ÖLDÜRÜN O GAZETECİYİ

“O  gazeteci Çetin Emeç denen pezevengi derdest edip öldürün. Onun anasını avradını sinkaf edeyim”, şeklinde sözler söylediğini duymam üzerine koşarak mutfağa geçip oradan da evin bahçeye açılan kapısını kitleyip ben doğru işime gittim.”

Sorgudaki polislerin hepsi susmuştu. Daktilo yazmıyordu, eller notlar alıyordu. Doğankayalı, heyecanından kuruyan gırtlağını açmak için üst üste yutkundu. Meraklı bakışlar altında konuşmasını sürdürdü.

EMEÇ ‘ İ UYARMAK İSTEDİM

“Kendim yapı itibariyle biraz heyecanlıyım. Önce bu konuşmanın muhasebenini kendi kendime yaptım. Daha sonra da Çetin Emeç ve mensubu olduğu Hürriyet gazetesinin Celal Özel’in de aralarında bulunduğu ismi bazı kaçakçılık olaylarına karışmış Cillo Mehmet (Mehmet Yıldırım) Mehmet Çelikel, Turan Çevik ve ismini hatırlayamadığım birçok kişiler hakkında yazı yazdığı için bunlar hedef kabul etmiştir, düşüncesine kapıldım. Telefon konuşmasını duyduğum tarihten tahminen 3-4 gün sonra 2 gün süreyle sabahın erken saatlerinde 011 kanalı ile öğrendiğim evinin telefonunu telefonla arayıp Çetin Emeç’le ilişki kurup kendisine düzenlenecek bu tür bir eylemi bildirmek üzere, telefon ettim. Karşıma bir bayan çıktı. Bu bayana ben çok önemli hayati önem arz eden bir konu anlatacağım, lütfen evde ise görüşmem gerekir, diye söyledim. Telefondaki bayan ısrarla evde olmadığını bildirmesi üzerine inandırıcı olmabilmem için Muhammed Celal Özel’in Haberler Sokak No: 16 sayılı evinde bağlı bulunan 166 38 89 nolu telefon numarası ile kendi ismim olan Fatma Doğankayalı olarak da ismimi bildirdim. Ama bu telefondan Çetin Emeç tarafından ben hiç aranmadım. Aransaydım, bilgim olurdu. Çünkü benim evde olmadığım zamanlar eşim evde olurdu, bir de Çetin Emeç beni arasa ya gece arayacak, veya sabahın erken saatlerinde arayacaktı. O saatlerde ben evde olacaktım. Diğer Muhammed Celal Özel ve arkadaşlarının telefona çıkma ihtimali de çok zayıftı. Onun içinde hiç tereddütsüz ismimi  ve telefon numaramı verdim.”

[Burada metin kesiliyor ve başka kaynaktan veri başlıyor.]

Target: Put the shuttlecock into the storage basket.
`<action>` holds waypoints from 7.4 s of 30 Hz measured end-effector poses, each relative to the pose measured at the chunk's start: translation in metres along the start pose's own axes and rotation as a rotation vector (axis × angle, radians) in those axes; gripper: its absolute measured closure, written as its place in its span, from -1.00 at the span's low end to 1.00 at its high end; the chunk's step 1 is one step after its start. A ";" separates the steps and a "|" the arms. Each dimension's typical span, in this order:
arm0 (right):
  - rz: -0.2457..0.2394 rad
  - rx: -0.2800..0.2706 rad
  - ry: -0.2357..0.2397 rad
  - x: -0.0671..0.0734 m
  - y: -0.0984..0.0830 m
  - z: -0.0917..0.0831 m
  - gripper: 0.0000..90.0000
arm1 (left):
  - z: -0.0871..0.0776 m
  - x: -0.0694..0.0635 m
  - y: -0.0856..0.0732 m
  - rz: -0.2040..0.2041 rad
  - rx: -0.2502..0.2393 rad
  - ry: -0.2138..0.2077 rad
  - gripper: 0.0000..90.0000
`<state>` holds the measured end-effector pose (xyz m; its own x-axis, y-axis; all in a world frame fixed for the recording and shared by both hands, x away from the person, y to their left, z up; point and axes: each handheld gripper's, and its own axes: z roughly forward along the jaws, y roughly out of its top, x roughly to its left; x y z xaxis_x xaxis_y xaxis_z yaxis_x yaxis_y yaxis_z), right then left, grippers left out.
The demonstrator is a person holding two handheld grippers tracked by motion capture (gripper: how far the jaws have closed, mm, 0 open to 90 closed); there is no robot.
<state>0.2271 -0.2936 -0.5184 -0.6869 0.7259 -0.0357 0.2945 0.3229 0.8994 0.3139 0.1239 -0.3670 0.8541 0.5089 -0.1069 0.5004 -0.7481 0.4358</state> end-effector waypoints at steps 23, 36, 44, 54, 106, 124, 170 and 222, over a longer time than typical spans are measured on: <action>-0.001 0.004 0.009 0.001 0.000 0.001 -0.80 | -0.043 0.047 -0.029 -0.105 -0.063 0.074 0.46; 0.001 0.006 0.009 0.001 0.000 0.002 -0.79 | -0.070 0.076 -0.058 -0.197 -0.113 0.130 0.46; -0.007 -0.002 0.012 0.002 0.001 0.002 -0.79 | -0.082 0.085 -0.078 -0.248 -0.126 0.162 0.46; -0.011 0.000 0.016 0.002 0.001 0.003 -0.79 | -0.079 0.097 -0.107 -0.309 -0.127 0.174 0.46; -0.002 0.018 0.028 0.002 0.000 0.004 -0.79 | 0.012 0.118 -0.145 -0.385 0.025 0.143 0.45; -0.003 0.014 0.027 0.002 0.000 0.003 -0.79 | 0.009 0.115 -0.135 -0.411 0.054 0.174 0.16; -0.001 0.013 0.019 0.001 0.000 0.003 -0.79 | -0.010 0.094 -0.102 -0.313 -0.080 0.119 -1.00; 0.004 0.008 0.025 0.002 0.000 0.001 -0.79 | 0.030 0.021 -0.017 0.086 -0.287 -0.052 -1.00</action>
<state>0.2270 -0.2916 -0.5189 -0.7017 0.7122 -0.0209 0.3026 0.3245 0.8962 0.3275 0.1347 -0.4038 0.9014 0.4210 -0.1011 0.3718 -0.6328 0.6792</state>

Sorgucu  “Sen ne söylediğinin farkında mısın? Bu konuşmayı duydun mu? Zehebi’nin konuştuğunu  iddia ettiğin Mehmet kim?” diye sordu. Sesindeki tonlama kadını korkutmuştu.

“Yemin ederim doğruyu söylüyorum” diye kekeledi Doğankayalı .

ÖLDÜR EMRİNİ ALAN MEHMET  KİM?

“Ben, Muhammed Celal Özel’in Çetin Emeç’i derdest edin, kaldırın talimatını verdiği Mehmet kimdir, bunu bilmem. Yalnız yukarıda söyledim, onun arkadaşı olarak Mehmet Yıldırım (Cillo), Mehmet  Çelikel isimli kişileri duydum. Bunlardan Mehmet Çelikel’i evde de gördüm. Ama Mehmet Yıldırım’ı basındaki resimlerinden tanırım. Kendisini şahsen görmedim.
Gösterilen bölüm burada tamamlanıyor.